### Exercise objective
Look through the lines below and extract each one that contains "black".

** Data listing follows **

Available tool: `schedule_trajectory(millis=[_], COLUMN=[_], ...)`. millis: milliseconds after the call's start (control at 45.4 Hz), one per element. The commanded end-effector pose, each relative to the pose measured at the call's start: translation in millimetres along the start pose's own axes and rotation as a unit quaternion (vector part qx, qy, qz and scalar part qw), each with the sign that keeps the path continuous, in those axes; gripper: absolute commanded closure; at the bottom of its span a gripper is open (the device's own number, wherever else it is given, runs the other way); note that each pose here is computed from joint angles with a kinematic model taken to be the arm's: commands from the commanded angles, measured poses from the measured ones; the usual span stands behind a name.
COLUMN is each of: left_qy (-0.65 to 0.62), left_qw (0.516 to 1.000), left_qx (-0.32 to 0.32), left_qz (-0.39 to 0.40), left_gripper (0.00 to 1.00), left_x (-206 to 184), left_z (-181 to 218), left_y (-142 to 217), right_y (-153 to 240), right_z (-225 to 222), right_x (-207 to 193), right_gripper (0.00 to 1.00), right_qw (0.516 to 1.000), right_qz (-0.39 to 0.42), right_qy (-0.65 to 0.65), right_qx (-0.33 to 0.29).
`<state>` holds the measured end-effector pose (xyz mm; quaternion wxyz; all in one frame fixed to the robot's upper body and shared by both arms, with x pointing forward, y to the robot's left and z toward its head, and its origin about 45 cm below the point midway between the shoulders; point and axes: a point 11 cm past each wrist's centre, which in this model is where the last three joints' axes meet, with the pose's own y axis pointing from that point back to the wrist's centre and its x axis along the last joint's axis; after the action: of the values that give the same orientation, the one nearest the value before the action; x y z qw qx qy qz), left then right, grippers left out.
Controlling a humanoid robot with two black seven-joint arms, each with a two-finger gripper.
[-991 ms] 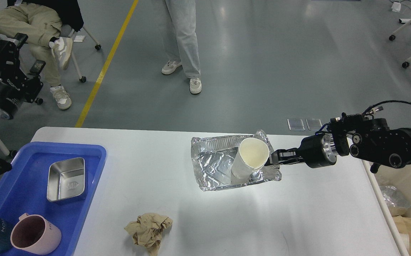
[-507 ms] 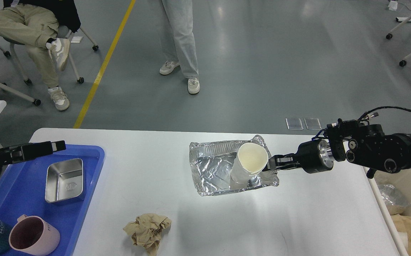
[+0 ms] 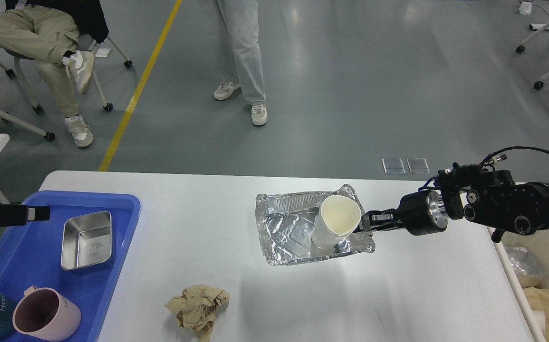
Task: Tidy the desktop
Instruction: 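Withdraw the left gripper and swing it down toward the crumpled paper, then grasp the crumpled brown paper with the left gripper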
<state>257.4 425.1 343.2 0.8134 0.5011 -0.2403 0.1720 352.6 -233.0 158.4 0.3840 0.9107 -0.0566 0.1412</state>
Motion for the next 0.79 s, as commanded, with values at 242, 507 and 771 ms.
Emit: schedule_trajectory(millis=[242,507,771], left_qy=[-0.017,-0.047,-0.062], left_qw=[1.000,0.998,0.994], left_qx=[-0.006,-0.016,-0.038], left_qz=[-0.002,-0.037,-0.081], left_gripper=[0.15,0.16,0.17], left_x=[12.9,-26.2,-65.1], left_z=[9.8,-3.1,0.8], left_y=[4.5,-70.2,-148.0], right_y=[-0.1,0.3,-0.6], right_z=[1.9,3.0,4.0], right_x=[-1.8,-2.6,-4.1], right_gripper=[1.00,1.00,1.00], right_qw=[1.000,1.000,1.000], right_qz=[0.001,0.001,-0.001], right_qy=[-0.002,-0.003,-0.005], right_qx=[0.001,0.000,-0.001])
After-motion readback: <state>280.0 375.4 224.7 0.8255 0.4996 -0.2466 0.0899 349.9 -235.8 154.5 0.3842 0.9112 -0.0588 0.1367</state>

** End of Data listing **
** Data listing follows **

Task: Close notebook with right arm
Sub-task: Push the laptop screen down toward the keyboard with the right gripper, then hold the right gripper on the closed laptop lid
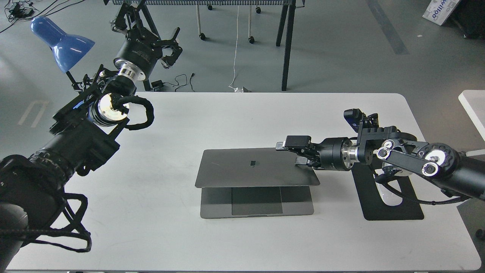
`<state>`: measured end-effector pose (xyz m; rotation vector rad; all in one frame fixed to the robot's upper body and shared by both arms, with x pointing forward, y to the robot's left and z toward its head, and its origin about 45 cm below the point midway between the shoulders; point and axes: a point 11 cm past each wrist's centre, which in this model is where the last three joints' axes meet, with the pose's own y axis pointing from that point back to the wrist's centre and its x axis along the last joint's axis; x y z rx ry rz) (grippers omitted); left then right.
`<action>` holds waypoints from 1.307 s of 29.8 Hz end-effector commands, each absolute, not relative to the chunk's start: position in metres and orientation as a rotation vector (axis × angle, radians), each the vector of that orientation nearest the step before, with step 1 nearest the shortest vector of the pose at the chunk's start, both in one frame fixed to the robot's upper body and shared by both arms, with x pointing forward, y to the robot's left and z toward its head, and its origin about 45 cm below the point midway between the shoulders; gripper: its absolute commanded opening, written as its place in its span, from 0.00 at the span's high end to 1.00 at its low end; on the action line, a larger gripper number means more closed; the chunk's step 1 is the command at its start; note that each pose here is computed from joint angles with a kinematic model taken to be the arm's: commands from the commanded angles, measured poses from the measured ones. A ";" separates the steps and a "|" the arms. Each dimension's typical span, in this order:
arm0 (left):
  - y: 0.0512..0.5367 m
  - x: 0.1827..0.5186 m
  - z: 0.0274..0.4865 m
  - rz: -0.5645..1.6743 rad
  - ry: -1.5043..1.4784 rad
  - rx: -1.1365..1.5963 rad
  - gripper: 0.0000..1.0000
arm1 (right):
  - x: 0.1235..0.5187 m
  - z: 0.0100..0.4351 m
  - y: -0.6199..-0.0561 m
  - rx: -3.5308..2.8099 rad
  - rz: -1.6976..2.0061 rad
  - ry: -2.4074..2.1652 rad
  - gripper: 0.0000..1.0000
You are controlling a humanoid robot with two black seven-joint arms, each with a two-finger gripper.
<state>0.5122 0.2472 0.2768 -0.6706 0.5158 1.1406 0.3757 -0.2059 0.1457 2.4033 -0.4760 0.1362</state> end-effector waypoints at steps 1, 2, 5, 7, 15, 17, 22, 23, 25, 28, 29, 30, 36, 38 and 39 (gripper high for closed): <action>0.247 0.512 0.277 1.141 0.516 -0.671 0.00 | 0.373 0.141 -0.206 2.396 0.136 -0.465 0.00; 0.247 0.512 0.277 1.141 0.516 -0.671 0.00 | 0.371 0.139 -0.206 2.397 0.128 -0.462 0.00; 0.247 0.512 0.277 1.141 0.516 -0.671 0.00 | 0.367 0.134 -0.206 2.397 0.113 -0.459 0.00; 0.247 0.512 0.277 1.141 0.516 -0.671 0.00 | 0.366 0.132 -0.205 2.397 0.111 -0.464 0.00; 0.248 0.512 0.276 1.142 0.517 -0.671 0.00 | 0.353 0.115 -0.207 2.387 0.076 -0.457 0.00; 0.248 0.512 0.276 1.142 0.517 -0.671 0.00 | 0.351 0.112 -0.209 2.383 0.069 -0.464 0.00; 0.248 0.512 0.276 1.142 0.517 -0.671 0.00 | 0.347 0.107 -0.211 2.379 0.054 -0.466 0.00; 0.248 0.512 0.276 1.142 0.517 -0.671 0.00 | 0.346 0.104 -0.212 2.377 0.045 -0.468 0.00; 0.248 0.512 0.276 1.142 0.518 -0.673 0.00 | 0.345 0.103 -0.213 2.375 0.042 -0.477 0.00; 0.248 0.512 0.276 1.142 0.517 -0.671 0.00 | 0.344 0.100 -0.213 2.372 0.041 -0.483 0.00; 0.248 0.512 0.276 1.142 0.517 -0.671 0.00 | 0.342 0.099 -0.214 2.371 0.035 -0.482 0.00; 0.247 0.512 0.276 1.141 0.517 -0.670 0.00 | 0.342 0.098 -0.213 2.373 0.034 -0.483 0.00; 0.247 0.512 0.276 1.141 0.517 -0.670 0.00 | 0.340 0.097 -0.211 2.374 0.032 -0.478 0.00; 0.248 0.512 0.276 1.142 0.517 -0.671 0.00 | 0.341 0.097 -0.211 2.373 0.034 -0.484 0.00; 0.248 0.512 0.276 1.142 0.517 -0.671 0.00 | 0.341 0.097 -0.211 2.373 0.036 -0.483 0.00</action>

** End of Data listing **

### Solved problem
Controlling a humanoid robot with two black seven-joint arms, each with a two-finger gripper.
You are controlling a humanoid robot with two black seven-joint arms, each with a two-finger gripper.

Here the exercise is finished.